I am trying to replicate https://github.com/Pranshu258/Deep_Image_Captioning which is A2C model applied to image captioning.

The training loop code is below. But with each epoch my GPU memory keeps filling up and after several iterations, training breaks as GPU goes out of memory.
I tried ‘del’ of the captions_in_v and features_in_v tensors at the end of the episode loop, but still, GPU memory is not filled. I am not able to understand why GPU memory does not get free after each episode loop. Any inputs would be helpful.

def train_a2cNetwork(train_data=None, epoch_count=10, episodes=100, model_save_rate=0.10):
    rewardNet = RewardNetwork(data["word_to_idx"]).to(device)
    policyNet = PolicyNetwork(data["word_to_idx"]).to(device)
    valueNet = ValueNetwork(data["word_to_idx"]).to(device)

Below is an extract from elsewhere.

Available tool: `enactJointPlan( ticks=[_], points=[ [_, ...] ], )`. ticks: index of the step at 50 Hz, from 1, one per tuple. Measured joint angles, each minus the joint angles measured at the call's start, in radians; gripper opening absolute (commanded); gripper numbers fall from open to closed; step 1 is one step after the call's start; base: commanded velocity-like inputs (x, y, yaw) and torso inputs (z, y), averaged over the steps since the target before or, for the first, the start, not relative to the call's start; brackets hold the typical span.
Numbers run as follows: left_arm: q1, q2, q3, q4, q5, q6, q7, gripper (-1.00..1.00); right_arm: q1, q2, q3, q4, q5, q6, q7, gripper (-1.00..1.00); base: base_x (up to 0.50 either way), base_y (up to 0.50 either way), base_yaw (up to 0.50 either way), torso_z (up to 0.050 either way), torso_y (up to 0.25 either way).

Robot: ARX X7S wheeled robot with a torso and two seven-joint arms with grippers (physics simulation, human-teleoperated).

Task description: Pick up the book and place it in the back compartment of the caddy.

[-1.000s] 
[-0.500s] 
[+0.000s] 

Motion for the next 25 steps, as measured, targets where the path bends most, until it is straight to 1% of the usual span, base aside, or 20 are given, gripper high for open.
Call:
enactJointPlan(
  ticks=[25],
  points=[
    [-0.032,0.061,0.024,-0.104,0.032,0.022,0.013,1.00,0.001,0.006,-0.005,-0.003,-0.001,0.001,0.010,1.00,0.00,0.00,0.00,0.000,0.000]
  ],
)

    rewardNet.load_state_dict(torch.load('models/rewardNetwork.pt'))
    policyNet.load_state_dict(torch.load('models/policyNetwork.pt'))
    valueNet.load_state_dict(torch.load('models/valueNetwork.pt'))

    a2cNetwork = AdvantageActorCriticNetwork(valueNet, policyNet).to(device)
    a2cNetwork.train(True)
    optimizer = optim.Adam(a2cNetwork.parameters(), lr=0.0001)


    for epoch in range(epoch_count):
        episodicAvgLoss = 0

        captions, features, urls = sample_coco_minibatch(train_data, batch_size=episodes, split='train')

        for episode in range(episodes):
            log_probs = []
            values = []
            rewards = []
            captions_in = captions[episode:episode + 1, :]
            features_in = features[episode:episode + 1]

            captions_in_v = torch.tensor(captions_in, device=device).long()
            features_in_v = torch.tensor(features_in, device=device).float()

            value, probs = a2cNetwork(features_in_v, captions_in_v)
            probs = F.softmax(probs, dim=2)
            dist = probs.cpu().detach().numpy()[0, 0]
            action = np.random.choice(probs.shape[-1], p=dist)
            gen_cap = torch.from_numpy(np.array([action])).unsqueeze(0).to(device)
            captions_in_v = torch.cat((captions_in_v, gen_cap), axis=1)
            log_prob = torch.log(probs[0, 0, action])
            reward = GetRewards(features_in_v, captions_in_v, rewardNet)
            reward = reward.cpu().detach().numpy()[0, 0]

            rewards.append(reward)
            values.append(value)
            log_probs.append(log_prob)

            values = torch.FloatTensor(values).to(device)
            rewards = torch.FloatTensor(rewards).to(device)
            log_probs = torch.stack(log_probs).to(device)

            advantage = values - rewards
            actorLoss = (-log_probs * advantage).mean()
            criticLoss = 0.5 * advantage.pow(2).mean()

            loss = actorLoss + criticLoss
            episodicAvgLoss += loss.item() / episodes


            optimizer.zero_grad()
            loss.backward()
            optimizer.step()
            

        print(f"[training] epoch:{epoch} episodicAvgLoss: {episodicAvgLoss}")

        if epoch % epoch_count_for_save == 0:
            model_name = "epoch-%d_%s" % (epoch, A2CNETWORK_WEIGHTS_FILE)
            print_green(f"[training] Saving intermediate model : {model_name}")
            torch.save(a2cNetwork.state_dict(), os.path.join(LOG_DIR, model_name))




These two lines might increase the memory, if the appended tensors are still attached to the computation graph:

values.append(value)
log_probs.append(log_prob)

You could call detach() on them and see if the memory usage goes down.